───── SUPPLIED MATERIAL

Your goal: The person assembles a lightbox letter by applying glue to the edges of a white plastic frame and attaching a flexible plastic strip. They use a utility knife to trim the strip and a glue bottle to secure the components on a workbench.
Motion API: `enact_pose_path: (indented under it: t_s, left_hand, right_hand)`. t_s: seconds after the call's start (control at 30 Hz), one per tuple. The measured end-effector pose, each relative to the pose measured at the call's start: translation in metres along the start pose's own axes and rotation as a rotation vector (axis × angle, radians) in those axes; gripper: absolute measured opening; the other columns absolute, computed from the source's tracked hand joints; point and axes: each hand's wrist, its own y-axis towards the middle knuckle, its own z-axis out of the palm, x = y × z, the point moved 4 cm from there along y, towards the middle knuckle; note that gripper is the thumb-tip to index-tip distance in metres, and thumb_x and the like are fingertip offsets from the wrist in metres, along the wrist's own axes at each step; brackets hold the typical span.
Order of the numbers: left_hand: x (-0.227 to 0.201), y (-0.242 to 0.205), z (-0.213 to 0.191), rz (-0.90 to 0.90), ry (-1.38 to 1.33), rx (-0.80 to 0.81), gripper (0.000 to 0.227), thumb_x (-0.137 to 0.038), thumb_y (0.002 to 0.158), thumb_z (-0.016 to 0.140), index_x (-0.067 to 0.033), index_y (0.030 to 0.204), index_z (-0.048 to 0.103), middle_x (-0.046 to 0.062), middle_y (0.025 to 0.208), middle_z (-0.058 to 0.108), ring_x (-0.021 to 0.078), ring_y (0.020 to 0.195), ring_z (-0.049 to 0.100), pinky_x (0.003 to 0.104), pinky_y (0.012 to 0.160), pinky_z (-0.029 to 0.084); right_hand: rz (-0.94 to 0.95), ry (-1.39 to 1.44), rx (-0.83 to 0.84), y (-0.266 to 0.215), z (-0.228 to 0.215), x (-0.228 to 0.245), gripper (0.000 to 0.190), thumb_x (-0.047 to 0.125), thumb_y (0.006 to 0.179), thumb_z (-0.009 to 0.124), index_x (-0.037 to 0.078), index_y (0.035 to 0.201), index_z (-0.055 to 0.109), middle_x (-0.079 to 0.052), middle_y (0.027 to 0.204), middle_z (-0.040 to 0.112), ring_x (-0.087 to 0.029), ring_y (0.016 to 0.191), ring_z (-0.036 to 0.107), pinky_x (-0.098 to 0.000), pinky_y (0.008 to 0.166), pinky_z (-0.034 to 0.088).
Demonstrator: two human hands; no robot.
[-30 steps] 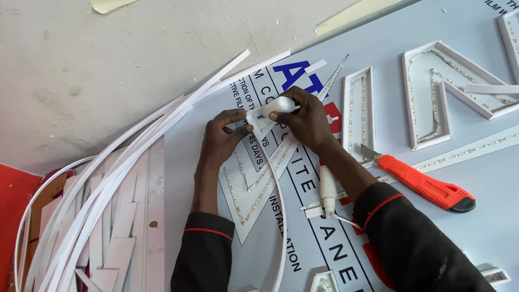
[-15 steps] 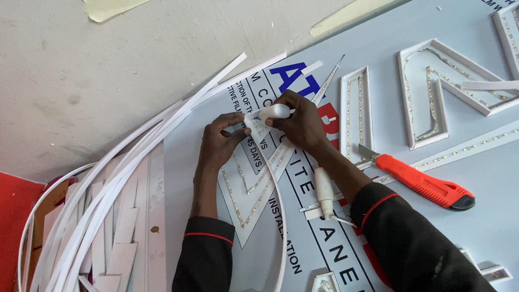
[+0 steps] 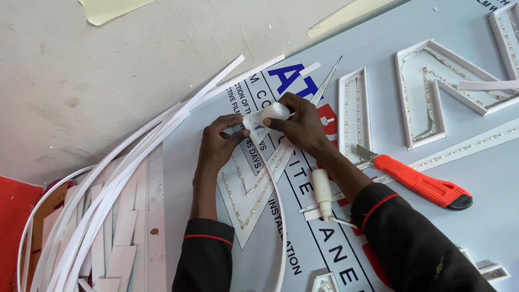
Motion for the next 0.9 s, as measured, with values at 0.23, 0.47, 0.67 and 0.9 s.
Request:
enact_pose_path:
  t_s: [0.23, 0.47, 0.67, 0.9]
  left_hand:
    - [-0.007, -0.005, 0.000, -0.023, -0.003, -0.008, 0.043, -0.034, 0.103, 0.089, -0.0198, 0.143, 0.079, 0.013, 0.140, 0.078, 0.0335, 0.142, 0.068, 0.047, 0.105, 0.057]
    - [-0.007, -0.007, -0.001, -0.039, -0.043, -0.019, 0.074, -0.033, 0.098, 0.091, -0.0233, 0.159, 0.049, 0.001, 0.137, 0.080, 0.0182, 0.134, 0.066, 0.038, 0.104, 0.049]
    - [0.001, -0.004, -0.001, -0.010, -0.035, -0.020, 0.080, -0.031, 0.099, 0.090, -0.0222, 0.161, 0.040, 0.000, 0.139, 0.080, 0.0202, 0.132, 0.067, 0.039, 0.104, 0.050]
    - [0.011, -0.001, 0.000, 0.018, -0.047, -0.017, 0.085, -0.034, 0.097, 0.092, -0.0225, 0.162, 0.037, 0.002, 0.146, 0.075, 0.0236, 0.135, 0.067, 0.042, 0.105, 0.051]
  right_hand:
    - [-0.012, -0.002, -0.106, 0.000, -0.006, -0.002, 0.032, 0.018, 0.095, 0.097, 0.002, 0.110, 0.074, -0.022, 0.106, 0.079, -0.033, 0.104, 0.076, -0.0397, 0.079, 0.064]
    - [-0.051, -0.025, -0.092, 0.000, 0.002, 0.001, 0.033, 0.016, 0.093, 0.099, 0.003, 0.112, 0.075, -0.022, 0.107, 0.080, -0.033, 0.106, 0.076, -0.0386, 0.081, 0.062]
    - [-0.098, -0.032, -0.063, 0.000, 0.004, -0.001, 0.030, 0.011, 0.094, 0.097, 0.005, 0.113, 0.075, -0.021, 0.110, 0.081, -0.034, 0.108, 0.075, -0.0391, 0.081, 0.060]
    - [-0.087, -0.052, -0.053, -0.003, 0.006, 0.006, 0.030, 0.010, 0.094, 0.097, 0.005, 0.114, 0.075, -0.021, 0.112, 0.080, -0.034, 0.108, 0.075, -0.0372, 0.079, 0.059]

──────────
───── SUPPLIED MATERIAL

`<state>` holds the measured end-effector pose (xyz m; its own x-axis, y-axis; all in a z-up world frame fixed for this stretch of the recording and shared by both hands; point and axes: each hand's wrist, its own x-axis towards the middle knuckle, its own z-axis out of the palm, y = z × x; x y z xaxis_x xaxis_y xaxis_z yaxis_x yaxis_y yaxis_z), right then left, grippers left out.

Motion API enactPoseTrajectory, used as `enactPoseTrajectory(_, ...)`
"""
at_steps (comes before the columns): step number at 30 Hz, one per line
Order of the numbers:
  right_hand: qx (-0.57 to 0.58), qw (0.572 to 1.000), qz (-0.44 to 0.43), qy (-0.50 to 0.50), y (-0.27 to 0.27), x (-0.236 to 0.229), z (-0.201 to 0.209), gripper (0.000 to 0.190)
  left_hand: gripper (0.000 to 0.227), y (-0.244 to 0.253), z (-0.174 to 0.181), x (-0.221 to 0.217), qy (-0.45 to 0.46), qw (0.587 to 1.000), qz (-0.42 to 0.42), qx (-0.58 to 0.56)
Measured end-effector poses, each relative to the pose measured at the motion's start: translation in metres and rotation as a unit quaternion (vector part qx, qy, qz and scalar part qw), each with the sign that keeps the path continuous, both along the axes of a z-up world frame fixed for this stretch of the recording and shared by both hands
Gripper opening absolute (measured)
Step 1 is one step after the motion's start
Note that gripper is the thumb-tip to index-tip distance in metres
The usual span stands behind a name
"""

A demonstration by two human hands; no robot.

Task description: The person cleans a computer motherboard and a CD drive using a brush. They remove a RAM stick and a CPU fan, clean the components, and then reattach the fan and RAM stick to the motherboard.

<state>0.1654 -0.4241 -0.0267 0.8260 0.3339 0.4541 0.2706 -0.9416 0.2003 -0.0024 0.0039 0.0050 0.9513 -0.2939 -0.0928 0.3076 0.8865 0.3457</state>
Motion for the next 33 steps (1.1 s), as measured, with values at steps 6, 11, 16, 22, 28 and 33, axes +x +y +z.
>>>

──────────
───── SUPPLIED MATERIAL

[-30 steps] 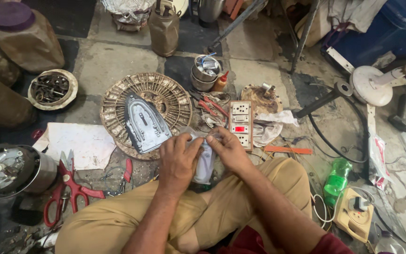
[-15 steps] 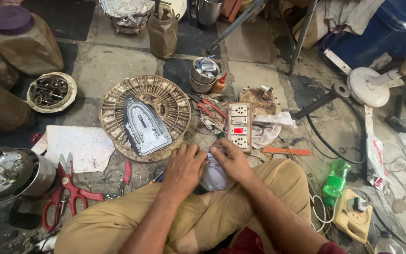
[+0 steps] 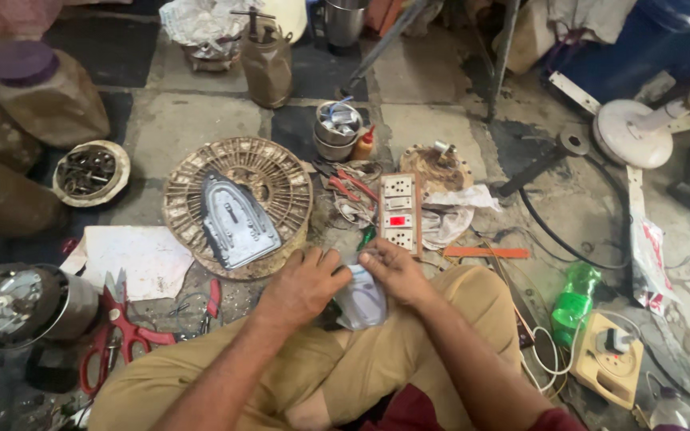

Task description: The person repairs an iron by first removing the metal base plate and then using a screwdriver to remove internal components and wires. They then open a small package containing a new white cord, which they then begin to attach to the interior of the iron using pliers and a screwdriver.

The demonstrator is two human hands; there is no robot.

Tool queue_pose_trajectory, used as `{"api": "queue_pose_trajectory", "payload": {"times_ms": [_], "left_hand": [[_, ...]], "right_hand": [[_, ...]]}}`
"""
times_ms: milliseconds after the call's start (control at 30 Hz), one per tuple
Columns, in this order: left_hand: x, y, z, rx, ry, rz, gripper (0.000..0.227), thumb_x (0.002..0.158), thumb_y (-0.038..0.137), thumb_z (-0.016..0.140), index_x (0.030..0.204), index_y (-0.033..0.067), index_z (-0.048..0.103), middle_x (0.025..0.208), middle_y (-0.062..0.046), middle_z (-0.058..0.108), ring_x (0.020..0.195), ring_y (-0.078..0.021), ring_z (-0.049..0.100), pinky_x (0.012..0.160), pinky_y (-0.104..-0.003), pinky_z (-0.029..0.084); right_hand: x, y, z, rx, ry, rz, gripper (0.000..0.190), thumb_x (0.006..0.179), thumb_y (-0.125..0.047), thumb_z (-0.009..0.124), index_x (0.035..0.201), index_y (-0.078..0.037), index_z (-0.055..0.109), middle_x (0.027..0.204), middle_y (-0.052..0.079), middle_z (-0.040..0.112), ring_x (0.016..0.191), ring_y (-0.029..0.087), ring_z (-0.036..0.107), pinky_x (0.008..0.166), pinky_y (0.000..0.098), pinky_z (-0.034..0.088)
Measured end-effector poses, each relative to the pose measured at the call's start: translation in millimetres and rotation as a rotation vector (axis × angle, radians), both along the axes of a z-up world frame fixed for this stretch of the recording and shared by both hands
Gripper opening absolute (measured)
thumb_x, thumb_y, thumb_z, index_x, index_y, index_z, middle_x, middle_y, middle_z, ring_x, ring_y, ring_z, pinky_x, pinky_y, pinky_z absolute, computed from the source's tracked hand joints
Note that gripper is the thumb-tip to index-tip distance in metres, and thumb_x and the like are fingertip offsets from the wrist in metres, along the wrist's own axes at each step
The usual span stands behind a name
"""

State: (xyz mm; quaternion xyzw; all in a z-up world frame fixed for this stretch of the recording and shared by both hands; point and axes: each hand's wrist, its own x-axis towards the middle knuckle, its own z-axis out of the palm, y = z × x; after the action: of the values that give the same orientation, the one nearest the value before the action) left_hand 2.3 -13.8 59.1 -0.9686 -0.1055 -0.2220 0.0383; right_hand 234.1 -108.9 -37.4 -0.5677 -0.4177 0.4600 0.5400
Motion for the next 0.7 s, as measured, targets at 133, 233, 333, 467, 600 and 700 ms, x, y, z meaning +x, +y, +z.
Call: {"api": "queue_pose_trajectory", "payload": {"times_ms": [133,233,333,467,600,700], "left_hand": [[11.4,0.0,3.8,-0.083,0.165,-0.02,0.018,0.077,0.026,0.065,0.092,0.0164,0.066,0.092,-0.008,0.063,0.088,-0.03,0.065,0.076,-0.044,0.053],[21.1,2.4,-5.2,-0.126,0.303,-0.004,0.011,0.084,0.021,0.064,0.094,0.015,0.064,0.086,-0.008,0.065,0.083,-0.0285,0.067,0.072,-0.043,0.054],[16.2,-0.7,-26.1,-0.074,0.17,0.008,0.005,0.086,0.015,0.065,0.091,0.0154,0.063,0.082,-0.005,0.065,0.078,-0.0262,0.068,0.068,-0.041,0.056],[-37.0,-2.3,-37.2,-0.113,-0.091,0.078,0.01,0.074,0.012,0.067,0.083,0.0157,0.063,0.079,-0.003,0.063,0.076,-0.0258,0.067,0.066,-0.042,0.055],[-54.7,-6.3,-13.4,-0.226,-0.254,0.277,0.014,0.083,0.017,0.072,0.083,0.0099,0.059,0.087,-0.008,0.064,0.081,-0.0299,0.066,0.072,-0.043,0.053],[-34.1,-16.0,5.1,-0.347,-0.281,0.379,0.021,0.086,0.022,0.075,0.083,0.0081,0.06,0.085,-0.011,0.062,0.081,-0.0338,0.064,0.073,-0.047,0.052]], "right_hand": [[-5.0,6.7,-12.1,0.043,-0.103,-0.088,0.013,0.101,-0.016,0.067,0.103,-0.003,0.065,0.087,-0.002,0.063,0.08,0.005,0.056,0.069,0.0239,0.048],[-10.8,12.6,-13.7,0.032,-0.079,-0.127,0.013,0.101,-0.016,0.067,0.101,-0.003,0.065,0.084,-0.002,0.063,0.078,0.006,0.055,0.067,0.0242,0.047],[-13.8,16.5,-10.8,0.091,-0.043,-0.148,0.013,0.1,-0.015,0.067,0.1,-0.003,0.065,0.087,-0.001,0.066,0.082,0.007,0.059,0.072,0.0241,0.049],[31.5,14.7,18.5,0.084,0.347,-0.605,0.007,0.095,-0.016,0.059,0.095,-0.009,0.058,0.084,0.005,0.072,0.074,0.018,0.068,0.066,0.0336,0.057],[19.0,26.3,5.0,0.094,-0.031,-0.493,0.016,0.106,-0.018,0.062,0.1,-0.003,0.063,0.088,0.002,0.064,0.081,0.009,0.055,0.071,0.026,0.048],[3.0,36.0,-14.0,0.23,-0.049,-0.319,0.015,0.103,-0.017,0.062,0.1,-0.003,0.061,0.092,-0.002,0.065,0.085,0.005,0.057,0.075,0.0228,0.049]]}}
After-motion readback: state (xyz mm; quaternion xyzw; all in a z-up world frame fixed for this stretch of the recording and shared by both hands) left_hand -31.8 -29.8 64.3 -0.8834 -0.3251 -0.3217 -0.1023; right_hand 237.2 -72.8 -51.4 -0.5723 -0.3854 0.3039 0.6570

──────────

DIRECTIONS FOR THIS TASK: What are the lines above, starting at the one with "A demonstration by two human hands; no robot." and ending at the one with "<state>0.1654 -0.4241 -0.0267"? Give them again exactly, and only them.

TASK RESULT:
A demonstration by two human hands; no robot.

Task description: The person cleans a computer motherboard and a CD drive using a brush. They remove a RAM stick and a CPU fan, clean the components, and then reattach the fan and RAM stick to the motherboard.

<state>0.1654 -0.4241 -0.0267 0.8260 0.3339 0.4541 0.2706 -0.9416 0.2003 -0.0024 0.0039 0.0050 0.9513 -0.2939 -0.0928 0.3076 0.8865 0.3457</state>

There's no more to the answer.